In terms of health and safety not having risk assessments in place when a service user hurts themselves. Staff not checking when a service user is ill or unsteady on their feet. Staff not recording in care plans about a service user’s wellbeing and health and not monitoring them.
Other unsafe practices which also amount to abuse can occur such as leaving a service user on the toilet too long, ignoring or not listening to them.
Marks on body not taken seriously and complaints not taken seriously can put them at more danger, harm and risk of abuse. 5.2 – . Explain the actions to take if unsafe practices have been identified. If I identify unsafe practices then I must follow the whistle-blowing procedure and report to the appropriate person(s). I will report to my manager immediately or if it involves my manager then to another appropriate person(s).
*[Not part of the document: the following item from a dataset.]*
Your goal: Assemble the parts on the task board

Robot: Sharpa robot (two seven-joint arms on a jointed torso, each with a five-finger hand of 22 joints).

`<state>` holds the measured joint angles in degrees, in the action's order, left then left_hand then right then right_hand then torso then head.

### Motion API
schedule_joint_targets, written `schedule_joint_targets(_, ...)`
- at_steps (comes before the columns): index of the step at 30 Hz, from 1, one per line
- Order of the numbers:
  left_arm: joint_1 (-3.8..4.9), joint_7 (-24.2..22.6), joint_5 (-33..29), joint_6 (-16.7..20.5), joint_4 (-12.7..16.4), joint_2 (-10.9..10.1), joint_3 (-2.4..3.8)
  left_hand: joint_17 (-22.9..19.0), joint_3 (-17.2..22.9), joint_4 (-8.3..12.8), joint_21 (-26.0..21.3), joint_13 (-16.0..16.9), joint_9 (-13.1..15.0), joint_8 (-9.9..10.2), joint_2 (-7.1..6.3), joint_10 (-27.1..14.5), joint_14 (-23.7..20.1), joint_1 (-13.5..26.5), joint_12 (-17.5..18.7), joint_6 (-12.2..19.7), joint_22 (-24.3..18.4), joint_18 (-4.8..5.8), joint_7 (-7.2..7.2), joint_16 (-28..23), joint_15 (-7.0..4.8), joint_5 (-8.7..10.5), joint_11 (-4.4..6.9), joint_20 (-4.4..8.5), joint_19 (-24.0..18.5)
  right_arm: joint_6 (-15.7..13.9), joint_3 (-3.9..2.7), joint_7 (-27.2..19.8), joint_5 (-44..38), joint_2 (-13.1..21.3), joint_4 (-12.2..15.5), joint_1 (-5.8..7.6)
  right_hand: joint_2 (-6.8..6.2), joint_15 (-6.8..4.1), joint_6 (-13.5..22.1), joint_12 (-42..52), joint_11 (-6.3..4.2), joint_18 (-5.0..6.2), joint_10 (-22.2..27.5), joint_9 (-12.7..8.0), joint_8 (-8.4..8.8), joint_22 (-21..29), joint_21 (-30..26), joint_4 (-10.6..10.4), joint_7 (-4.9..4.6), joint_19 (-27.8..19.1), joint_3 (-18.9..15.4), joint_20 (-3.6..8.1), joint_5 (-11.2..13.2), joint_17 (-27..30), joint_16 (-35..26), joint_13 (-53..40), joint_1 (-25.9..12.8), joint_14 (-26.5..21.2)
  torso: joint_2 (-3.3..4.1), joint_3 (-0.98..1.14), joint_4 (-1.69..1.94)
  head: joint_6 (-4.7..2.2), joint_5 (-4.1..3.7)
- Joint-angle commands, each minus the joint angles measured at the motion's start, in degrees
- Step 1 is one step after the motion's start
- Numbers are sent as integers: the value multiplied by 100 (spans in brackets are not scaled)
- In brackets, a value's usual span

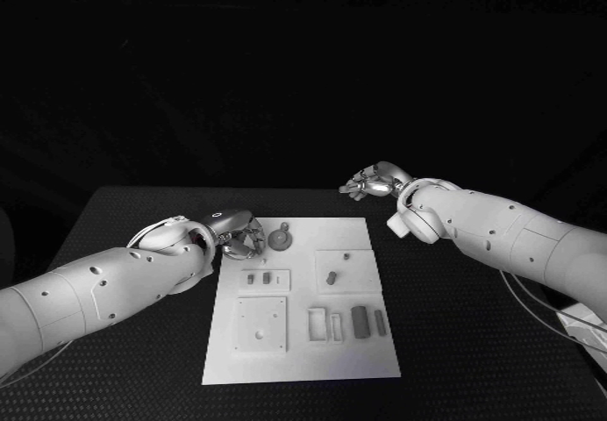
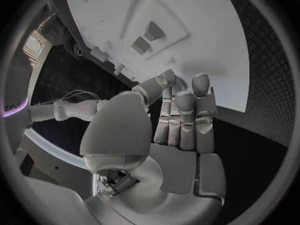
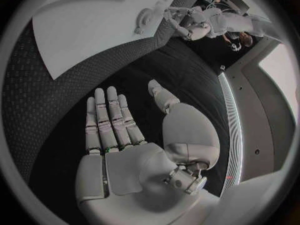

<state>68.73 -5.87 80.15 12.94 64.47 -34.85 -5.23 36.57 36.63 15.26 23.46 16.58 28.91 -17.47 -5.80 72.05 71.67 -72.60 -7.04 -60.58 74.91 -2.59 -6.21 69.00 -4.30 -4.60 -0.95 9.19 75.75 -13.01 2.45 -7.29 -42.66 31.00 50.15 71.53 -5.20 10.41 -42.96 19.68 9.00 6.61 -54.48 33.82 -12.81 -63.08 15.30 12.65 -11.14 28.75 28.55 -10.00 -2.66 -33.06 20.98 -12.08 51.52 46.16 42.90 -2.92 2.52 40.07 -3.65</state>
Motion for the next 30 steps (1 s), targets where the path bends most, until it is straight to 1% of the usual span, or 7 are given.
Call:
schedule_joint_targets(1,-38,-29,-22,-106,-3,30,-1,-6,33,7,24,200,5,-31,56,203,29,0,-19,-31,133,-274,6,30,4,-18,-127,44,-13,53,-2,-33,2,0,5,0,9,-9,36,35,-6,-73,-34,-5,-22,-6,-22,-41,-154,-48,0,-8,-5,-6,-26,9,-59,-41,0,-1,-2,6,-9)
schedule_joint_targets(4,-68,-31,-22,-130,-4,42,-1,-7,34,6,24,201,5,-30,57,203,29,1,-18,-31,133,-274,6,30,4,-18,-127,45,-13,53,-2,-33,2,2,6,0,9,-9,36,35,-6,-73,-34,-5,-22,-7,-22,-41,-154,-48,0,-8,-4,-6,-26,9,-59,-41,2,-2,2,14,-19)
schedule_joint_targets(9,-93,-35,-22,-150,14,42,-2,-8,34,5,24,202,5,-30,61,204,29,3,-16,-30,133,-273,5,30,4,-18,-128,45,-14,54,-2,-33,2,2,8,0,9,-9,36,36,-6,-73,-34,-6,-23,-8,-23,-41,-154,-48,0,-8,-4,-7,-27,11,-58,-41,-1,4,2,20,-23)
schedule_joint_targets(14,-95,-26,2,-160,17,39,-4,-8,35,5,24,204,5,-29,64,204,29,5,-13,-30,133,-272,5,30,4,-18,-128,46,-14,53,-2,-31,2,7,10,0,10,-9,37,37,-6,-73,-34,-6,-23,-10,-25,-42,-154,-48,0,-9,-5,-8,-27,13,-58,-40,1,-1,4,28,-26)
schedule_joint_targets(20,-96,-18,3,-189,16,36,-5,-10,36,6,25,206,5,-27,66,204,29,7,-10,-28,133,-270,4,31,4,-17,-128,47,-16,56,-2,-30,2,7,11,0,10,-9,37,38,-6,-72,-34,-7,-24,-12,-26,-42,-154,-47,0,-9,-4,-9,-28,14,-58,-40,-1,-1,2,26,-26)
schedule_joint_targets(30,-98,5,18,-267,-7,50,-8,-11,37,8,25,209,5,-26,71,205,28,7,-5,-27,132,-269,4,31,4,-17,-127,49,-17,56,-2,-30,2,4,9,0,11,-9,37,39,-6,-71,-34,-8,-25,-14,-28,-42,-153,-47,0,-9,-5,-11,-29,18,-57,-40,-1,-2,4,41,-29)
I will monitor all unsafe practices and make sure that I record and report in full all the evidence and then will talk to my manager because all unsafe practices are dangerous practices that could cause harm to the individual and others. For example, I talked to my manager last week about things being left on the stairs that may cause service users and others to fall over and hurt themselves. She has talked to the staff and now this has stopped.’
5.3 – . Describe the action to take if suspected abuse or unsafe practices have been reported but nothing has been done in response.
If suspected abuse or unsafe practices have been reported but nothing has been done in response or if it has to do with my manager then I will report to the next level or manager. If it has to do with my manager then I will report to management, then to the social worker and safeguarding team and to the care quality commission and even to the police depending on the response I get.